Rare intervention by former Chancellor Merkel in Germany's elections

31/1/2025 6:23
Former German Chancellor

Angela Merkel criticised Friedrich Merz, her successor as leader

of the country's conservatives, on Thursday for pushing through

a bill on tighter immigration control with the help of the far

right.



"I believe it is wrong," Merkel said, referring to the

outcome of a vote in parliament on Wednesday when a Christian

Democrat motion was passed with support from the nationalist

Alternative for Germany (AfD), breaking a long-held political

taboo in Germany.



Holocaust survivor Albrecht Weinberg, who survived Auschwitz

and Bergen-Belsen, returned his Federal Order of Merit medal to

the German state in protest, while Michel Friedman, a Jewish

community leader and member of the CDU's presidency in the 1990s

quit the party.



Berlin mayor Kai Wegener, a fellow conservative, also

indicated dissatisfaction.



"With me - you can rely on it - there will never be

cooperation or a coalition with the far-right," he said.

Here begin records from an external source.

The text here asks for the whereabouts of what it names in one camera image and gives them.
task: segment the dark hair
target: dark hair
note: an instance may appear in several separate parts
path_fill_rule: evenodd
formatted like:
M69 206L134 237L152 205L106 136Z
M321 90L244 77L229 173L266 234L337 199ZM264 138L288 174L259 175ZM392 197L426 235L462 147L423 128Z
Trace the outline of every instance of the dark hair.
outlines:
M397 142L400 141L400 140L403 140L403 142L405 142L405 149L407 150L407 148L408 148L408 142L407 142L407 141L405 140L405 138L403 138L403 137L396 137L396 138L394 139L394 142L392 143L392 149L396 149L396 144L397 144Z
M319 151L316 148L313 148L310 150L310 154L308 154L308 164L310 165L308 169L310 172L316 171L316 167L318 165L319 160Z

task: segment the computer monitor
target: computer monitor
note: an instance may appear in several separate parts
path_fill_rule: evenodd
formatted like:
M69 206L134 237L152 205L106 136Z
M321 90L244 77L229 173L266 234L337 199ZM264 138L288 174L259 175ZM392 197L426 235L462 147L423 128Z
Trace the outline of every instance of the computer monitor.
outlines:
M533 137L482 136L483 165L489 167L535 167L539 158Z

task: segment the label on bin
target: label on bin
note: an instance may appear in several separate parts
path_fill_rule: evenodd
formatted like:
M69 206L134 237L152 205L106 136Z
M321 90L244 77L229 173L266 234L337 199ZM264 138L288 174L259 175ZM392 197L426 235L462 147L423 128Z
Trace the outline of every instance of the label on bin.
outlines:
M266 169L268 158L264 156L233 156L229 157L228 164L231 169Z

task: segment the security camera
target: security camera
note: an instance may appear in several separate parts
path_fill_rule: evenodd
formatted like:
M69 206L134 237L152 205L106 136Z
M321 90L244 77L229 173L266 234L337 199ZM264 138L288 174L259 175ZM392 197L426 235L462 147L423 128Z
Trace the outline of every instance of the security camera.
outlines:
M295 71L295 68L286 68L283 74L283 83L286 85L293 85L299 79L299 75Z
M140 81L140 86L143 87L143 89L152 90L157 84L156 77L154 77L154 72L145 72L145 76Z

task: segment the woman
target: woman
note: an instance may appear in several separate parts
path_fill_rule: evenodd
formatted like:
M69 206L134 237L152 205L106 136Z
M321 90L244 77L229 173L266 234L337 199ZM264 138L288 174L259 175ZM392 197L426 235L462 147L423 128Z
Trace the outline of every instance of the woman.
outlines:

Christian Democrat leader Merz, frontrunner to become

Chancellor after the Feb. 23 election, rejected suggestions he

had breached mainstream parties' "firewall" against the AfD,

saying his bill was necessary, regardless of who chose to back

it.



In a rare intervention into domestic politics, Merkel

accused Merz of going back on a vow he made in November to seek

majorities with mainstream parties rather than with the AfD.



She urged "democratic parties" to work together to prevent

violent attacks like those recently seen in Magdeburg and

Aschaffenburg. In both instances, the suspects had applied for

asylum in Germany, bringing border and asylum policy into sharp

focus in the election campaign.



The AfD, which is polling second in most surveys behind

Merz's conservative bloc, is being monitored by German security

services on suspicion of right-wing extremism.



Thousands protested outside the CDU party's Berlin

headquarters on Thursday, prompting the police to urge staff to

leave work early for their own safety, a party official wrote on

social media.



Addressing a rally in Dresden, Merz told protesters they

were over-reacting.



"The right to demonstrate only goes so far," he said, adding

that Chancellor Olaf Scholz's Social Democrats and the Greens

represented a "dwindling minority" in society.



The job of the conservatives, he said, was to ensure "a

party like the AfD is no longer needed in Germany."